- WORK REQUIRED: The number of lines holding the string "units" is all that is wanted; count them in the records below.

*** Opening of PROVIDED INFORMATION ***

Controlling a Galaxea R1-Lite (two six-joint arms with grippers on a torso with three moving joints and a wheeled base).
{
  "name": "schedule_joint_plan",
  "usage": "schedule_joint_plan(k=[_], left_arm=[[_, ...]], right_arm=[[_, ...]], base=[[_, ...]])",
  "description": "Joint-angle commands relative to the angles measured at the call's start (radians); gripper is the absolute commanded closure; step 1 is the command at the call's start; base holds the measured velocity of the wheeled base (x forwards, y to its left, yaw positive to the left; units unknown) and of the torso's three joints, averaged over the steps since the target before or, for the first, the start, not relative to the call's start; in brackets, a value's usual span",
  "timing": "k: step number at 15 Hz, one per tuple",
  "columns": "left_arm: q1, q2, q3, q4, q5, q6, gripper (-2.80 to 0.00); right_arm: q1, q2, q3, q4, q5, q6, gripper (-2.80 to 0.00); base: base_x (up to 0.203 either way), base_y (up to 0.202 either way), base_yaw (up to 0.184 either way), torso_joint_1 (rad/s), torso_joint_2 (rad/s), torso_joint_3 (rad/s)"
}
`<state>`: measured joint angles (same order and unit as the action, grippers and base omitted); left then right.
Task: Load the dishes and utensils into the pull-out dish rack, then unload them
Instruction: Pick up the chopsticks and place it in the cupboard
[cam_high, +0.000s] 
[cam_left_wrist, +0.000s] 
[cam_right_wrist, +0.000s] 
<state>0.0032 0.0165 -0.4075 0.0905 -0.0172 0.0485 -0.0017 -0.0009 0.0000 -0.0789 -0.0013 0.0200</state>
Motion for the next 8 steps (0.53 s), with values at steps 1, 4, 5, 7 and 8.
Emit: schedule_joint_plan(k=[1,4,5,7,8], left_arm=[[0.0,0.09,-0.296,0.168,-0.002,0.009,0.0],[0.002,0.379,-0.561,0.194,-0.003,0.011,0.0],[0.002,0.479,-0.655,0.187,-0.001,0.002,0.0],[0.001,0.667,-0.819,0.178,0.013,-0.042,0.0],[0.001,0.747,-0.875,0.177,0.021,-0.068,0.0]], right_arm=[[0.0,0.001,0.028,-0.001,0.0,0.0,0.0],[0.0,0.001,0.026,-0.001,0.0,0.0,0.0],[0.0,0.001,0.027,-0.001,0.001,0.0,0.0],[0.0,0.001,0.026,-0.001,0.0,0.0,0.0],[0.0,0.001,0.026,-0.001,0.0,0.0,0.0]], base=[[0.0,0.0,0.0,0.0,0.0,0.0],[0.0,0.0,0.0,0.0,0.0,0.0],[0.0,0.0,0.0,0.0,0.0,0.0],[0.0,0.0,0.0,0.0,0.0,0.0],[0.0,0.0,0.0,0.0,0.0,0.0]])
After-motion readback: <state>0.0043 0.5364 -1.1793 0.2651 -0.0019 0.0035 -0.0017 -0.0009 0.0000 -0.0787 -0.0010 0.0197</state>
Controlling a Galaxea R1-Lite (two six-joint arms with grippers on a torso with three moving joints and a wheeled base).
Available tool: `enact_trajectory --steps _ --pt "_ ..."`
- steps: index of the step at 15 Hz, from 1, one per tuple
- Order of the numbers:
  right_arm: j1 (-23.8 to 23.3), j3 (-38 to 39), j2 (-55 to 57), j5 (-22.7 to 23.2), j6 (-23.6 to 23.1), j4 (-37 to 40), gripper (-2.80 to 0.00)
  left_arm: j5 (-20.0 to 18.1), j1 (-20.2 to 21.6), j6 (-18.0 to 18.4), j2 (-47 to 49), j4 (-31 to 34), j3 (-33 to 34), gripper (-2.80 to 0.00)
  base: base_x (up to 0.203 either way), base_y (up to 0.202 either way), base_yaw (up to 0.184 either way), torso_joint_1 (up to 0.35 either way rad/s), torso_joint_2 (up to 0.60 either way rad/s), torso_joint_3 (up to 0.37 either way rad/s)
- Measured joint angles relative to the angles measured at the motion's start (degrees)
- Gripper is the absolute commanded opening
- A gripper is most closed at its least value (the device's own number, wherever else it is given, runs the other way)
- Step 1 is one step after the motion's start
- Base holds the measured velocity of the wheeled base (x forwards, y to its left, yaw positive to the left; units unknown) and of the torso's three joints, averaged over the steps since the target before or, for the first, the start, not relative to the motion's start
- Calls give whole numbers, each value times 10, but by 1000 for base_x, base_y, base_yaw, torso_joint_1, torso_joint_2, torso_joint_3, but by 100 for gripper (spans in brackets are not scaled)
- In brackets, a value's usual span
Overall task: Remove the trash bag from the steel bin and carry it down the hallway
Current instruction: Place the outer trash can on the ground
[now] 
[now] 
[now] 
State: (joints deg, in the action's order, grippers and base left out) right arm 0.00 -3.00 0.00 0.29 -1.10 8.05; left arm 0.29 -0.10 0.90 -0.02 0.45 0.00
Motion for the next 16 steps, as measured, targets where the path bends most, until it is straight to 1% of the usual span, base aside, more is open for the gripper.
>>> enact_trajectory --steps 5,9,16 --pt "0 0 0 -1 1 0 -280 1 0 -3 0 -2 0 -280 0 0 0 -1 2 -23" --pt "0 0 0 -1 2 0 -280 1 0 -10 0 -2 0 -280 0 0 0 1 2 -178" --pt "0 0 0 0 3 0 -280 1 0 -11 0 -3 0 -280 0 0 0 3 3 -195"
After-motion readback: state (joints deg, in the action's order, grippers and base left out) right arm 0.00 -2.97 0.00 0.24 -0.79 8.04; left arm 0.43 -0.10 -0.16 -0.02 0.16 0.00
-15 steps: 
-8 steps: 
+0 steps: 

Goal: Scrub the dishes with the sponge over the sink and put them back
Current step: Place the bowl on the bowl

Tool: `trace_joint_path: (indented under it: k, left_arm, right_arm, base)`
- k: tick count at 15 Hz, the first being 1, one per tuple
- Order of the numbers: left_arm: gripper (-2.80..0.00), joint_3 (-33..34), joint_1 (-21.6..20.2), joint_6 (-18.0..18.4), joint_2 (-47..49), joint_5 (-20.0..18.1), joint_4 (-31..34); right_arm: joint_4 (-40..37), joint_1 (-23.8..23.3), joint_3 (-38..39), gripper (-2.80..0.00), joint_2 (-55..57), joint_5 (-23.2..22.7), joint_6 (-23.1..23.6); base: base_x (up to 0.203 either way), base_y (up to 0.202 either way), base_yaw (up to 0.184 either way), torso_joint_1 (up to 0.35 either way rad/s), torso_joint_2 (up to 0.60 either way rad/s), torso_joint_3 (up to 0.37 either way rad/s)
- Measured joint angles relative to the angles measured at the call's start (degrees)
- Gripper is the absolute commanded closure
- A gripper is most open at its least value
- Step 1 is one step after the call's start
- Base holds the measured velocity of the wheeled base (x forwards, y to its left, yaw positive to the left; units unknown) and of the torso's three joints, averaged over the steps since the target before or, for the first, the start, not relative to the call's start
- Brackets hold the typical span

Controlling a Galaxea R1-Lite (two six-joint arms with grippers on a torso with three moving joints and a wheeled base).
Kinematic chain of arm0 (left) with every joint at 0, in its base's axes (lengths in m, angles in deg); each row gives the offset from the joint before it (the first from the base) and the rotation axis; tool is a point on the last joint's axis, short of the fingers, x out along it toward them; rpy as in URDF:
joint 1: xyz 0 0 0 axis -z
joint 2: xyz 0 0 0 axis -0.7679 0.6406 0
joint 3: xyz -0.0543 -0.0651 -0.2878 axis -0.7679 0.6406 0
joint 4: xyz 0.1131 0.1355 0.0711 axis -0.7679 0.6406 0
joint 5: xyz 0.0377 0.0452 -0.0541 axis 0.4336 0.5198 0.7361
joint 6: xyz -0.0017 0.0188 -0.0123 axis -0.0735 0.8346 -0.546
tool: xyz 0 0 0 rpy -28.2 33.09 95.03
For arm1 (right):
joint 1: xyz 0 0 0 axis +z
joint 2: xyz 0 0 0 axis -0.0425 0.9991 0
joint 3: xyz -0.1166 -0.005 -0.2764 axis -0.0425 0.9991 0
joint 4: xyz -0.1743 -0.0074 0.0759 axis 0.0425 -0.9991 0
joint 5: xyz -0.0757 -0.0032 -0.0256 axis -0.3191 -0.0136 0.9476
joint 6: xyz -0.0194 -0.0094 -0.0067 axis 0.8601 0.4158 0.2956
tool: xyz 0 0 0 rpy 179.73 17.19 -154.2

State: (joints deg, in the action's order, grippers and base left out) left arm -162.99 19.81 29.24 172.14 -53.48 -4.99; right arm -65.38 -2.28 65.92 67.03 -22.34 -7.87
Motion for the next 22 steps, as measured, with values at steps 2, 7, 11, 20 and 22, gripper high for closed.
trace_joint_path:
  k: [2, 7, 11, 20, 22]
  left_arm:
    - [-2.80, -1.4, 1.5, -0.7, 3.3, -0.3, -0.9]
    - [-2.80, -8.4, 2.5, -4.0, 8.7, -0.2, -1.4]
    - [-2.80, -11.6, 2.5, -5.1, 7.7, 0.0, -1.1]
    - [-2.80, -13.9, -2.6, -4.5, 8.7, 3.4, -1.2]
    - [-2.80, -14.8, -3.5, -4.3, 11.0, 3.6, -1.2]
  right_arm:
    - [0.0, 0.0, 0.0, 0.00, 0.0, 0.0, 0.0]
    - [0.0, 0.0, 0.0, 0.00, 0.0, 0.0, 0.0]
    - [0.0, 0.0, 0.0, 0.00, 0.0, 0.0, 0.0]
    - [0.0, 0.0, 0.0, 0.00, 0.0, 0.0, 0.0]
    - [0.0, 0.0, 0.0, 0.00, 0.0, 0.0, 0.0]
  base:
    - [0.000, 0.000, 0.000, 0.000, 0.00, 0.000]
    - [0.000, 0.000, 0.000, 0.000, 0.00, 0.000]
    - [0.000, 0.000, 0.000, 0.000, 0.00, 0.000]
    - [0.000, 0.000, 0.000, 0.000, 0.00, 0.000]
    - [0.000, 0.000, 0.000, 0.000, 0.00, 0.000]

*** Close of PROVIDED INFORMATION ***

- PROBLEM SOLUTION: 3